Author: John Allman
Publisher: W. H. Freeman
ISBN: 9780716760382
Category : Science
Languages : en
Pages : 240
Book Description
How did the human brain with all its manifold capacities evolve from basic functions in simple organisms that lived nearly a billion years ago? John Allman addresses this question in Evolving Brains, a provocative study of brain evolution that introduces readers to some of the most exciting developments in science in recent years.
Evolving Brains
Author: John Allman
Publisher: W. H. Freeman
ISBN: 9780716760382
Category : Science
Languages : en
Pages : 240
Book Description
How did the human brain with all its manifold capacities evolve from basic functions in simple organisms that lived nearly a billion years ago? John Allman addresses this question in Evolving Brains, a provocative study of brain evolution that introduces readers to some of the most exciting developments in science in recent years.
Publisher: W. H. Freeman
ISBN: 9780716760382
Category : Science
Languages : en
Pages : 240
Book Description
How did the human brain with all its manifold capacities evolve from basic functions in simple organisms that lived nearly a billion years ago? John Allman addresses this question in Evolving Brains, a provocative study of brain evolution that introduces readers to some of the most exciting developments in science in recent years.
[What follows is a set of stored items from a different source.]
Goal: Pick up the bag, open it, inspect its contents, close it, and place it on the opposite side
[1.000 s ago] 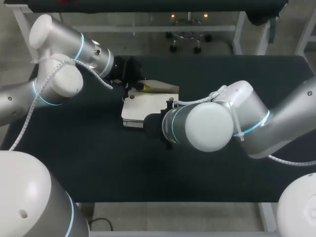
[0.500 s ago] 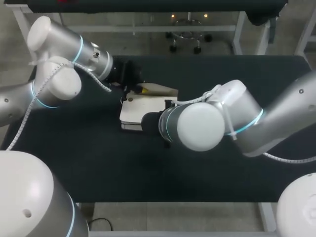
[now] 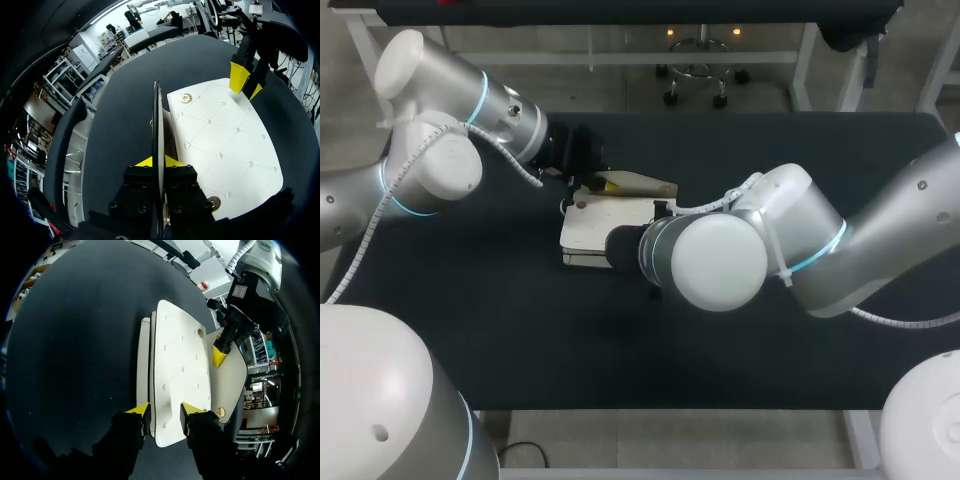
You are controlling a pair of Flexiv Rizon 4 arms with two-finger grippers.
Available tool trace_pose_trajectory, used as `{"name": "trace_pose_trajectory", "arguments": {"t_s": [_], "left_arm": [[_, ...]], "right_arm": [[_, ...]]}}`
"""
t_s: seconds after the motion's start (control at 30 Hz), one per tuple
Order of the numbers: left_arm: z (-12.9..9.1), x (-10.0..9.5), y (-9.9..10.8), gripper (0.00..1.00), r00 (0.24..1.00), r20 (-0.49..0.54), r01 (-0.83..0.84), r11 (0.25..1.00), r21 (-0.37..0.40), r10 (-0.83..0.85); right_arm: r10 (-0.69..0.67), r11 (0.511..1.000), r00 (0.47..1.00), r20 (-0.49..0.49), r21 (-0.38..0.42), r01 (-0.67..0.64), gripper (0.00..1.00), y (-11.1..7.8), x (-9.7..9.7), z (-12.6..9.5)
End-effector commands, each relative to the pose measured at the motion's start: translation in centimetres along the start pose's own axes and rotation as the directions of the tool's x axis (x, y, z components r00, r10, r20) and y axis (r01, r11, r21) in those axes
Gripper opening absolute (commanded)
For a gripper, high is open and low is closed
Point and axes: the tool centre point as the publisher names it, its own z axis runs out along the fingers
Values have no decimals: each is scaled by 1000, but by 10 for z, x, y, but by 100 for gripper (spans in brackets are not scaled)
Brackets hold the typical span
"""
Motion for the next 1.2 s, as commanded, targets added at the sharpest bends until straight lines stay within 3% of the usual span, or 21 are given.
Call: {"name": "trace_pose_trajectory", "arguments": {"t_s": [0.03,0.43,0.8,1.13,1.17,1.2], "left_arm": [[0,0,0,0,1000,-6,-1,1000,-3,1],[1,1,2,0,1000,-24,-3,1000,-3,3],[3,2,4,0,999,-33,-2,1000,-7,1],[7,3,7,0,1000,-28,-9,1000,-16,9],[6,4,7,0,1000,-24,-13,1000,-12,12],[6,4,7,0,1000,-14,-21,1000,-12,21]], "right_arm": [[2,1000,1000,7,-1,-2,37,1,2,3],[13,1000,1000,6,14,-13,35,-1,4,10],[32,999,999,25,10,-32,18,-2,0,9],[37,999,998,44,10,-38,15,-2,-1,5],[37,999,998,45,11,-37,11,-2,-1,5],[37,999,998,47,12,-38,0,-2,-1,5]]}}
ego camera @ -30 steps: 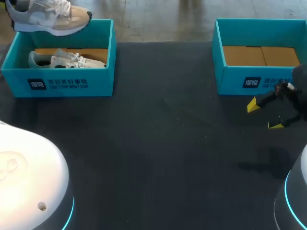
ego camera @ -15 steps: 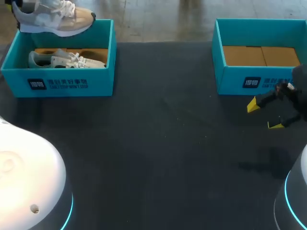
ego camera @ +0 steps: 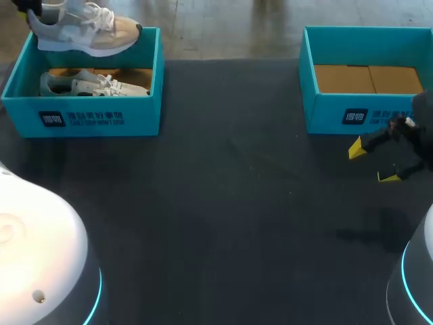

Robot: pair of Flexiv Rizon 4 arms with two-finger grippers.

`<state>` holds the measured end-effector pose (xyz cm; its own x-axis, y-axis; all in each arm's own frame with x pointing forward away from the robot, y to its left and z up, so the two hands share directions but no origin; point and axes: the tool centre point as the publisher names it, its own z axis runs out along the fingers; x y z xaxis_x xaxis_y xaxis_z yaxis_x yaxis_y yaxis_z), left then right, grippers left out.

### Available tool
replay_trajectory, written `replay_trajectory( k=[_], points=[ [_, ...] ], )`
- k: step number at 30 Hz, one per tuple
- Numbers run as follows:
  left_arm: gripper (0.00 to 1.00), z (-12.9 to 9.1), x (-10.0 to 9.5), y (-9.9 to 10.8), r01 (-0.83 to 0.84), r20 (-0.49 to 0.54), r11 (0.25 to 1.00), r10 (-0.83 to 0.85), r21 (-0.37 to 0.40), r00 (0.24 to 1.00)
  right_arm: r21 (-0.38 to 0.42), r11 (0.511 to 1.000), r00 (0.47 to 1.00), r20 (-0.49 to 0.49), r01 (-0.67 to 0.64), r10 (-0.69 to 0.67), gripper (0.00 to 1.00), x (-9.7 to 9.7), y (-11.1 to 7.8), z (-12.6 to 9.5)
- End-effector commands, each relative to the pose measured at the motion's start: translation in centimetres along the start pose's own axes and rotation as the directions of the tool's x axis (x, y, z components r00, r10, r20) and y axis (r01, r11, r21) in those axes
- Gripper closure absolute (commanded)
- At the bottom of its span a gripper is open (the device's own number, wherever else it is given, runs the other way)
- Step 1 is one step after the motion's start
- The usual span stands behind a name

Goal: Take the shoe out of the shoebox, open the shoe tongue, remove and reinsert the insole, then place the shoe into the shoebox

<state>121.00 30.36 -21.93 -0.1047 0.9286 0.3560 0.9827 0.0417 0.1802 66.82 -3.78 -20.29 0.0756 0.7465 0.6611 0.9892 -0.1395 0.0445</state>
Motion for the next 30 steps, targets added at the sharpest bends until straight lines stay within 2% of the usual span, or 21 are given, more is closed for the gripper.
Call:
replay_trajectory(
  k=[1,6,21,30],
  points=[
    [1.0,0.4,-0.1,-0.1,0.003,0.01,1.0,-0.003,-0.007,1.0,-0.001,1.0,1.0,0.003,-0.001,0.001,0.0,0.0,-0.1,0.1],
    [1.0,1.0,-0.5,-0.7,-0.001,-0.002,0.999,0.001,-0.038,1.0,-0.001,1.0,1.0,0.003,-0.001,0.001,0.0,0.0,-0.1,0.1],
    [1.0,2.8,-0.7,-1.5,-0.013,-0.016,0.999,0.013,-0.031,1.0,-0.001,1.0,1.0,0.003,-0.001,0.001,0.0,0.0,-0.1,0.1],
    [1.0,3.6,-0.5,-1.5,-0.006,0.045,1.0,0.007,-0.023,0.999,-0.001,1.0,1.0,0.003,-0.001,0.001,0.0,0.0,-0.1,0.1]
  ],
)
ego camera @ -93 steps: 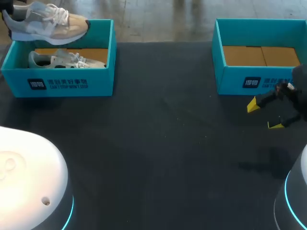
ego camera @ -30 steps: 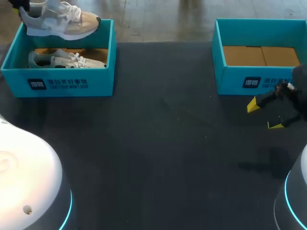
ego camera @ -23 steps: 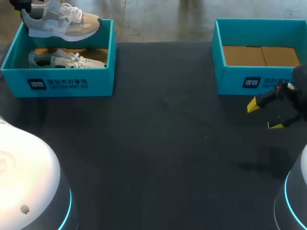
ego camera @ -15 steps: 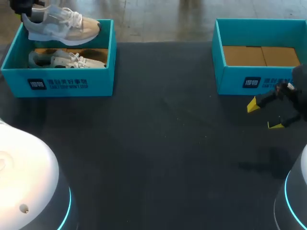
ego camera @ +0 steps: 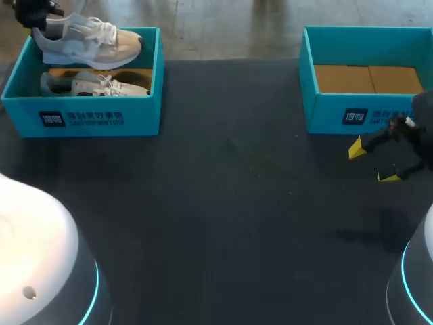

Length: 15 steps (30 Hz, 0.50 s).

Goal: Take the shoe out of the shoebox, open the shoe tongue, remove and reinsert the insole, then place the shoe into the shoebox

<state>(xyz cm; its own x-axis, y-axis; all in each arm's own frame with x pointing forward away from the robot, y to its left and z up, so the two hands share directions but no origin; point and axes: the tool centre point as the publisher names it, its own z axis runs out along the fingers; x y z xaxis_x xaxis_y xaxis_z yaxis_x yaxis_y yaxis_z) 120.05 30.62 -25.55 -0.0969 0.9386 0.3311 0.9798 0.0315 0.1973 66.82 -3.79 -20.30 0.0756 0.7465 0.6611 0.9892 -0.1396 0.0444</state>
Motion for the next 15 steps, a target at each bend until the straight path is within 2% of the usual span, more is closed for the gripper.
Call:
replay_trajectory(
  k=[1,15],
  points=[
    [1.0,0.4,0.4,0.1,-0.004,0.018,1.0,0.004,-0.003,1.0,-0.001,1.0,1.0,0.003,-0.001,0.001,0.0,0.0,-0.1,0.1],
    [1.0,1.9,-0.2,0.2,0.012,0.019,0.999,-0.012,0.03,1.0,-0.001,1.0,1.0,0.003,-0.001,0.001,0.0,0.0,-0.1,0.1]
  ],
)
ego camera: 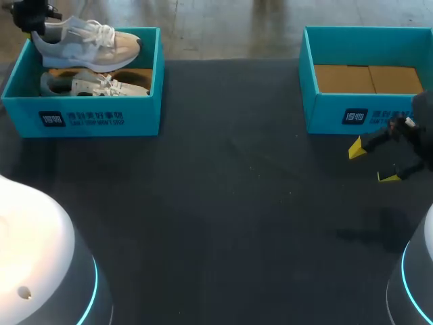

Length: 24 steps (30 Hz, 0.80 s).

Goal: Take the shoe out of the shoebox, open the shoe tongue, remove and reinsert the insole, then place the shoe into the shoebox

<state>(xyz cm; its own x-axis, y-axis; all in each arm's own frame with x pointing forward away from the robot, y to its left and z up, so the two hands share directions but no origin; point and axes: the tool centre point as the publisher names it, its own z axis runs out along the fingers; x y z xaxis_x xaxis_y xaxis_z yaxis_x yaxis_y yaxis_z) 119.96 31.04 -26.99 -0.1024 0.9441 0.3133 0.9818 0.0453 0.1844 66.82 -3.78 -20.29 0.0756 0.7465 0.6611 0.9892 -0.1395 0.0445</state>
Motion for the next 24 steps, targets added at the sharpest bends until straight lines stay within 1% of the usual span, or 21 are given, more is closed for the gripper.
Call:
replay_trajectory(
  k=[1,11,17,24],
  points=[
    [1.0,0.4,-0.2,0.6,0.005,0.003,1.0,-0.005,0.015,1.0,-0.001,1.0,1.0,0.003,-0.001,0.001,0.0,0.0,-0.1,0.1],
    [1.0,1.4,0.2,0.2,0.023,0.03,0.999,-0.025,0.038,0.999,-0.001,1.0,1.0,0.003,-0.001,0.001,0.0,0.0,-0.1,0.1],
    [1.0,1.8,0.0,0.0,0.024,0.038,0.999,-0.026,0.038,0.999,-0.001,1.0,1.0,0.003,-0.001,0.001,0.0,0.0,-0.1,0.1],
    [1.0,2.0,-0.5,0.5,0.038,0.05,0.999,-0.04,0.039,0.998,-0.001,1.0,1.0,0.003,-0.001,0.001,0.0,0.0,-0.1,0.1]
  ],
)
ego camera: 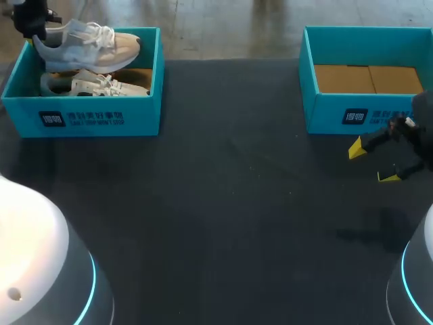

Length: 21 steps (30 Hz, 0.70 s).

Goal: Take the shoe out of the shoebox, open the shoe tongue, remove and reinsert the insole, then place the shoe into the shoebox

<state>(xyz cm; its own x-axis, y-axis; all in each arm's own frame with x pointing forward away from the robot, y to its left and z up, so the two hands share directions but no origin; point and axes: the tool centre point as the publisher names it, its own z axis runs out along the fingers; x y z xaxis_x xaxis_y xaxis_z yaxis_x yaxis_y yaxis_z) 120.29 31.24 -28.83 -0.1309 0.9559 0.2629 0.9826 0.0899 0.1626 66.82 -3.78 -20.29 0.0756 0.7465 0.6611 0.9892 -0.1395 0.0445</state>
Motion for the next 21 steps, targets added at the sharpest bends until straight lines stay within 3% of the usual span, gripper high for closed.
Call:
replay_trajectory(
  k=[1,9,21],
  points=[
    [1.0,0.1,-0.1,0.7,0.008,0.011,1.0,-0.008,0.003,1.0,-0.001,1.0,1.0,0.003,-0.001,0.001,0.0,0.0,-0.1,0.1],
    [1.0,-0.2,-0.1,1.0,0.007,0.039,1.0,-0.007,0.003,0.999,-0.001,1.0,1.0,0.003,-0.001,0.001,0.0,0.0,-0.1,0.1],
    [1.0,1.3,-0.7,0.3,-0.033,0.062,0.999,0.032,0.026,0.998,-0.001,1.0,1.0,0.003,-0.001,0.001,0.0,0.0,-0.1,0.1]
  ],
)
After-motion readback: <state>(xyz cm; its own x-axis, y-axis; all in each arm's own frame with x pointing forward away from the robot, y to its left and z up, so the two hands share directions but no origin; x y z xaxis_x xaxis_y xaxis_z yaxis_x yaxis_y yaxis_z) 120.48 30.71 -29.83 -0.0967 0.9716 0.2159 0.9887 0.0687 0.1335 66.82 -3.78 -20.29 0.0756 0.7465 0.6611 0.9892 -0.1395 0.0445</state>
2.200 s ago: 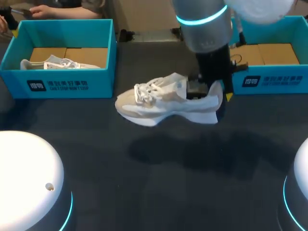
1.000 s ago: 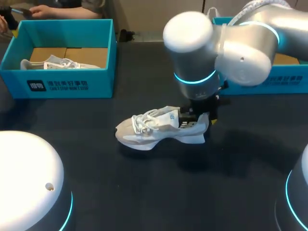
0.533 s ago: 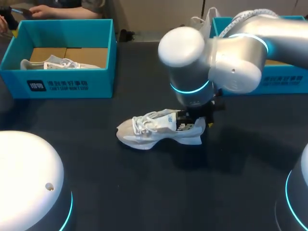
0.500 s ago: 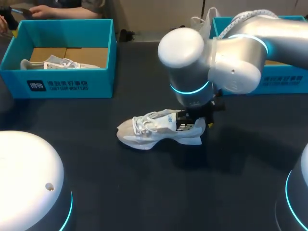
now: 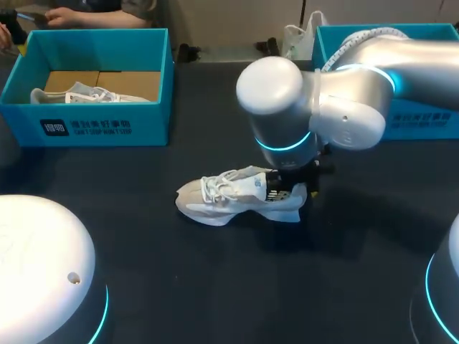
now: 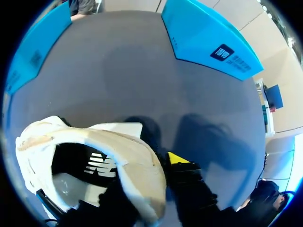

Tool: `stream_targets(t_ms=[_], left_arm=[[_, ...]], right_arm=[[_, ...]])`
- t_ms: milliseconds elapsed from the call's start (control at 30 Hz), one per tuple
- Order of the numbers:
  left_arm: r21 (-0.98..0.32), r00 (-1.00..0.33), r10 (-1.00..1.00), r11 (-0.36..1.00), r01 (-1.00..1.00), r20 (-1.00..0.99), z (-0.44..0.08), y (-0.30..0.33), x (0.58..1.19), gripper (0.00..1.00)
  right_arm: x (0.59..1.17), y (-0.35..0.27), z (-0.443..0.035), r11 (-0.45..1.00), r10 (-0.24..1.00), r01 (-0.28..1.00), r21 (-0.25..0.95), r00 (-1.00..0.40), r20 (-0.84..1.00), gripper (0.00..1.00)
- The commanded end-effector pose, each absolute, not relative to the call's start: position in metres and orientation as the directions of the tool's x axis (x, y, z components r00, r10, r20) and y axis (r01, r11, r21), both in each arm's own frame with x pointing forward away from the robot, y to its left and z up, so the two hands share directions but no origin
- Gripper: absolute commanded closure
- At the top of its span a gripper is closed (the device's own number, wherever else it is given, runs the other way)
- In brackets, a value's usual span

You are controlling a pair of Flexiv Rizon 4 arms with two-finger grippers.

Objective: Take the shoe out of the shoebox, open the shoe tongue, remove and reinsert the insole, then place the shoe into the shoebox

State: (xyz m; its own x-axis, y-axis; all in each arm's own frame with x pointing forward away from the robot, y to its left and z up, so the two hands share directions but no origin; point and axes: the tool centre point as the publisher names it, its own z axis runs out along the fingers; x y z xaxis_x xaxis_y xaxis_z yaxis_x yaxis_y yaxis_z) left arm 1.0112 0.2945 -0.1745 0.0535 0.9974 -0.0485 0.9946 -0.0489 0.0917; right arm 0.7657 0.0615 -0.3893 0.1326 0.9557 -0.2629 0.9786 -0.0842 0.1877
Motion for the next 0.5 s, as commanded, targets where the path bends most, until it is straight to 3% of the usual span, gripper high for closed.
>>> stream_targets(t_ms=[33,100,167,200,367,500], left_arm=[[0.092,0.054,0.997,-0.050,0.994,-0.046,-0.174,0.295,1.011,0.00],[0.092,0.054,0.997,-0.050,0.994,-0.046,-0.174,0.295,1.011,0.00],[0.092,0.054,0.997,-0.050,0.994,-0.046,-0.174,0.295,1.011,0.00],[0.092,0.054,0.997,-0.050,0.994,-0.046,-0.174,0.295,1.011,0.00],[0.092,0.054,0.997,-0.050,0.994,-0.046,-0.174,0.295,1.011,0.00],[0.092,0.054,0.997,-0.050,0.994,-0.046,-0.174,0.295,1.011,0.00]], right_arm=[[0.765,0.055,-0.387,-0.089,0.960,0.978,0.187,0.134,-0.245,0.21],[0.764,0.054,-0.383,-0.085,0.962,0.979,0.187,0.130,-0.241,0.18],[0.763,0.054,-0.376,-0.076,0.967,0.980,0.186,0.118,-0.224,0.03],[0.762,0.055,-0.372,-0.079,0.972,0.979,0.189,0.117,-0.203,0.00],[0.756,0.060,-0.345,-0.027,0.984,0.979,0.203,0.061,-0.167,0.00],[0.751,0.070,-0.326,0.111,0.988,0.973,0.200,-0.086,-0.125,0.00]])
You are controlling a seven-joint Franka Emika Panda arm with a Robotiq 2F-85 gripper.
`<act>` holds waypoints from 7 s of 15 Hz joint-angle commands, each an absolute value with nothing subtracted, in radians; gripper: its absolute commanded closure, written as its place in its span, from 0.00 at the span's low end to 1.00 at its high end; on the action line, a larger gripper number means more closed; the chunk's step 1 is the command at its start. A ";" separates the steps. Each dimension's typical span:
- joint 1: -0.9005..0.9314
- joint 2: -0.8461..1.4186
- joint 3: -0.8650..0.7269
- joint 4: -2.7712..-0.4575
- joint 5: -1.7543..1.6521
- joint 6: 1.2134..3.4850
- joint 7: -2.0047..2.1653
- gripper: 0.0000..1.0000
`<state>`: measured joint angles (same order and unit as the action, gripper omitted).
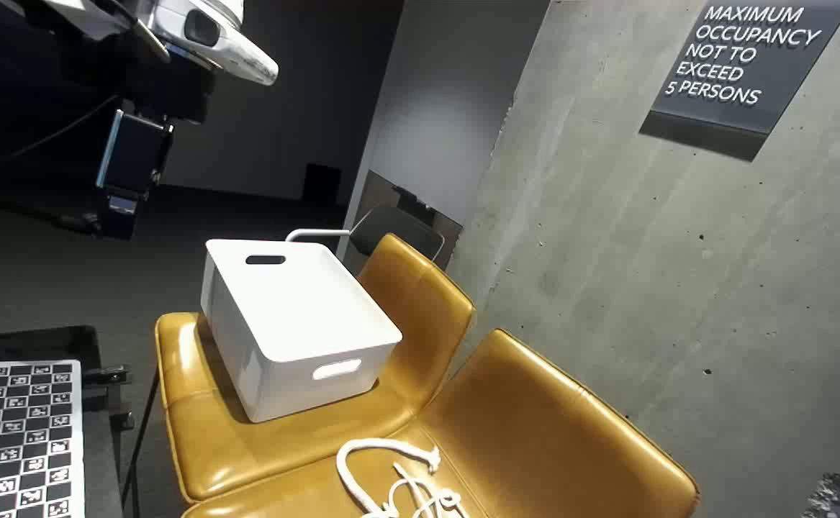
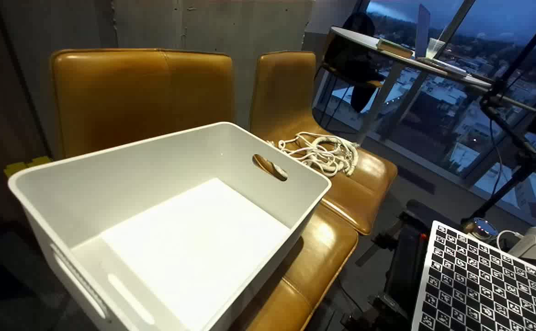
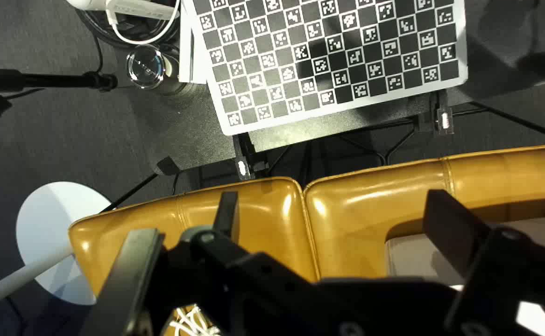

Evolving Brains, Emerging Gods
Author: E. Fuller Torrey
Publisher: Columbia University Press
ISBN: 0231544863
Category : Psychology
Languages : en
Pages : 338
Book Description
Religions and mythologies from around the world teach that God or gods created humans. Atheist, humanist, and materialist critics, meanwhile, have attempted to turn theology on its head, claiming that religion is a human invention. In this book, E. Fuller Torrey draws on cutting-edge neuroscience research to propose a startling answer to the ultimate question. Evolving Brains, Emerging Gods locates the origin of gods within the human brain, arguing that religious belief is a by-product of evolution. Based on an idea originally proposed by Charles Darwin, Torrey marshals evidence that the emergence of gods was an incidental consequence of several evolutionary factors. Using data ranging from ancient skulls and artifacts to brain imaging, primatology, and child development studies, this book traces how new cognitive abilities gave rise to new behaviors. For instance, autobiographical memory, the ability to project ourselves backward and forward in time, gave Homo sapiens a competitive advantage. However, it also led to comprehension of mortality, spurring belief in an alternative to death. Torrey details the neurobiological sequence that explains why the gods appeared when they did, connecting archaeological findings including clothing, art, farming, and urbanization to cognitive developments. This book does not dismiss belief but rather presents religious belief as an inevitable outcome of brain evolution. Providing clear and accessible explanations of evolutionary neuroscience, Evolving Brains, Emerging Gods will shed new light on the mechanics of our deepest mysteries.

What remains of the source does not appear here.